◆ **INFORMATION PROVIDED**:
++++++++++++++++++++

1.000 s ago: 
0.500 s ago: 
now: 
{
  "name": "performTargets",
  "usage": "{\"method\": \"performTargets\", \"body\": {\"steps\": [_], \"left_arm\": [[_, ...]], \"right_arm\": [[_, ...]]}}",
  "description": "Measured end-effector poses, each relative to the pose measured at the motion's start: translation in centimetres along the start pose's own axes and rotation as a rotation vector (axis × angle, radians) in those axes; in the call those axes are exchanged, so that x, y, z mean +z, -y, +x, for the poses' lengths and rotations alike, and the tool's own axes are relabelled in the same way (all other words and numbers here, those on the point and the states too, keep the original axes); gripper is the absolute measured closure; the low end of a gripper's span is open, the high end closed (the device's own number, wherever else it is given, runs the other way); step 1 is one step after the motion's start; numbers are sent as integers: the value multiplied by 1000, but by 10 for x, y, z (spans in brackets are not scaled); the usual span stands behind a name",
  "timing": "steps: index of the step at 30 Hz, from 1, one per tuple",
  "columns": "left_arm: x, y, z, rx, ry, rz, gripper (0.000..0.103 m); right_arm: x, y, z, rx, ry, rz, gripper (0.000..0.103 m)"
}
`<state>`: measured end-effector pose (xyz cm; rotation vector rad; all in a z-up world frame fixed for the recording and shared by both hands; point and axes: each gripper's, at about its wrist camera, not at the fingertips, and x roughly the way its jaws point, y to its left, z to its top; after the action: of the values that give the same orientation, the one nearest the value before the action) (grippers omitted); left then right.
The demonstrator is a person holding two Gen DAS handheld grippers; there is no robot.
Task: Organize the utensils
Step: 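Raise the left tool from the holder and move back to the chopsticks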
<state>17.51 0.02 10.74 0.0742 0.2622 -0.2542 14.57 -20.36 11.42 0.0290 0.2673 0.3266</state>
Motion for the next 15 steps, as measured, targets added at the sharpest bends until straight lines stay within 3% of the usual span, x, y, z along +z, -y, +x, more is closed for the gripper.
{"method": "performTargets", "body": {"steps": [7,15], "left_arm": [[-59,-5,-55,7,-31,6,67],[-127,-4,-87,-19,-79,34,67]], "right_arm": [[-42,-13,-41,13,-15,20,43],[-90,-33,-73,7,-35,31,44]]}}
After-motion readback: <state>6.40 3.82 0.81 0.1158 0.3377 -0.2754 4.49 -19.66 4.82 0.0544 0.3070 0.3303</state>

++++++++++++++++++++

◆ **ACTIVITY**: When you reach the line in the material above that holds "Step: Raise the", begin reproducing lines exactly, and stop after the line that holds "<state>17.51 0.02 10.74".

◆ **ANSWER BOX**:
Step: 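Raise the left tool from the holder and move back to the chopsticks
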<state>17.51 0.02 10.74 0.0742 0.2622 -0.2542 14.57 -20.36 11.42 0.0290 0.2673 0.3266</state>

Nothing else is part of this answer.